Once we identify the organizational structure and security boundaries, the next thing is to identify the physical computer network structure. It's important to identify how many branch networks there are, how they are connected together, and what kind of bandwidth there is between sites. This information helps design the domain structure. Domains help partition the directory and define the replication boundaries for efficiency. Network diagrams are the best place to start. Also, it's important to identify potential issues and bottlenecks between physically separated networks. In network diagrams, it may look nice with links connected between sites, but if these connections have reliability and bandwidth issues, that's also going to impact your design. Gather uptime bandwidth utilization reports for these links at least for 3 months and review them. In Chapter 1, Active Directory Fundamentals, I explained read-only domain controllers (RODC). These have been used on branch networks when they cannot guarantee security and a reliable connection. Even the branch offices connected together and linked is not reliable, or if the links have already been fully utilized, we need to fix that bottleneck first or place RODC instead of the fully blown domain controller. Gathering this information will help you make that call.
It is also important to gather information about the company road map and the company products road maps, as that will also impact the identity infrastructure design. For example, if a company is in the process of business acquisition or merging in the next 6 months, your design should be future-proof to address that requirement to another company. In the same way, if the company is going to downsize or sell the product they developed in another company, that's also going to impact the design. So, it's best to discuss this with the relevant people and get a better understanding of road maps. As I mentioned earlier, identity infrastructure changes are costly and involve a lot of work. By understanding the company's future, you will prevent this kind of awkward situation.
The company IT administration model is also important for identity infrastructure design. It can be either centralized or decentralized. Rebeladmin Corp. has a group of companies. Each of these companies has its own IT department. So, each company's IT teams are responsible for their own infrastructures. In this case, maintaining separate forests is helping to divide the responsibilities for IT operations. Also, some companies may outsource their IT operations to a third-party company. This will change the security requirements in the identity infrastructure from in-house IT operations. Some of the workloads may need to be isolated from them due to data protection and businesses, legal requirements. The design will need to match these types of IT operation requirements.
Businesses are subject to specific government regulations. For example, banks and hedge funds need to follow specific rules in their operations to protect the customer data and the trade data. Businesses that process credit cards need to be PCI-compliant and follow specific regulations. Also, if organization operations are aligned with ISO standards, it's another set of rules and best practices to follow. If an organization has branch offices in different countries, the government rules and regulations applied to those will be different from the rules applied to the headquarters. It is important to gather this data as it can also make an impact on the design.

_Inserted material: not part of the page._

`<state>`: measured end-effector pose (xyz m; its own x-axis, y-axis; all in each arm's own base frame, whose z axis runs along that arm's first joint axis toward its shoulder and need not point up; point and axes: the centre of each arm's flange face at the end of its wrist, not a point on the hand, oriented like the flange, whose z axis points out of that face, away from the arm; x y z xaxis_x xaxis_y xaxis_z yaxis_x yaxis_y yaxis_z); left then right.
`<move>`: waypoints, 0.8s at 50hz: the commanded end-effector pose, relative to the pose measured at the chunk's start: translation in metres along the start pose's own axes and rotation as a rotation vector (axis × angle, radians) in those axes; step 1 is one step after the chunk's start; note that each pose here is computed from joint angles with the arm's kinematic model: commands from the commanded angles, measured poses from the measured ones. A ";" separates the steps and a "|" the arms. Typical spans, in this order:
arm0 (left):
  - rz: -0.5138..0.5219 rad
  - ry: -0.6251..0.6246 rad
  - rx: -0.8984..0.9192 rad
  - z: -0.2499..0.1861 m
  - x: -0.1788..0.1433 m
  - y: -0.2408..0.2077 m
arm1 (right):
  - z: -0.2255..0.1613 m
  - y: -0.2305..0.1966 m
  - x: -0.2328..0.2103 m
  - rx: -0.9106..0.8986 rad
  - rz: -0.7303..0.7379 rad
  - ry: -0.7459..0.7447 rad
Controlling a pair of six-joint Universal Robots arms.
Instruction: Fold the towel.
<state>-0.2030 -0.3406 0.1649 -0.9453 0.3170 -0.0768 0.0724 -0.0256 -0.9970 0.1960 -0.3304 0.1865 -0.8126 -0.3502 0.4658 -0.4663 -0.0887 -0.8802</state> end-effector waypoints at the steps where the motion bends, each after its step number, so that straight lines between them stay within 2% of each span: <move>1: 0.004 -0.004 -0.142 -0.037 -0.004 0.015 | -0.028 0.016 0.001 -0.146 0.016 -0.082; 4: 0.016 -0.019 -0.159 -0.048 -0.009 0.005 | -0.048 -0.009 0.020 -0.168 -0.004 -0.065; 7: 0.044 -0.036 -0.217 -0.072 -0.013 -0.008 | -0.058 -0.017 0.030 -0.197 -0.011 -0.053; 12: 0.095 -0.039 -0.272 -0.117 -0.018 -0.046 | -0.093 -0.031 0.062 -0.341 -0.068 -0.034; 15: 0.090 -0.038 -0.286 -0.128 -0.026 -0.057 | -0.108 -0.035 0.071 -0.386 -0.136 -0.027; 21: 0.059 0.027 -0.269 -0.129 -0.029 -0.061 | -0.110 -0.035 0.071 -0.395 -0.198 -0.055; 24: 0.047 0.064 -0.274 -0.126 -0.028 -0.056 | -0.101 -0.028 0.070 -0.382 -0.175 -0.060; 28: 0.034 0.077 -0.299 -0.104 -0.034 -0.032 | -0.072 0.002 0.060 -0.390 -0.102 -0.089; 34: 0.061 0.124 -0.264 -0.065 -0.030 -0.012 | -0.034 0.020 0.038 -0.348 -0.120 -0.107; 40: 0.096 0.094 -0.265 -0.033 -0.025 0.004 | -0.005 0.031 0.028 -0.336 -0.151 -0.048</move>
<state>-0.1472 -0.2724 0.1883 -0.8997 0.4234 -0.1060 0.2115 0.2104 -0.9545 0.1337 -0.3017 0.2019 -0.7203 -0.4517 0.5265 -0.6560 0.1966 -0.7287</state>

Modern identity infrastructure requirements are complicated. Some organizations have already extended their identity infrastructures to the cloud. Some organizations have been fully moved to Azure Active Directory managed domains. Most application vendors have moved their products to the public cloud. So, businesses need to collaborate with technology changes happening around them. Some products and services are not going to continue anymore as in-house services and customers need to move to the cloud version. The identity infrastructure design should be future-proof as far as possible. Therefore, it's important to research and evaluate new technologies and services that can improve the organization's identity infrastructure and adopt them to the design as required.
In any project, the implementation phase is relatively easy. The design and planning process is complicated and time-consuming. But it is vital for business satisfaction. Once you collect data as described, go through it a few times and understand it properly. If you have doubts, go and gather more data to clear it. When Johnathan Ive designed Apple Mac, do you think he designed it in one go? I am sure he must have used an eraser. But in the end, everyone loved the Apple designs. No one bothered about how hard it was or how much time he spent. The end result was the ultimate success. Therefore, don't be afraid to use an eraser in the design phase.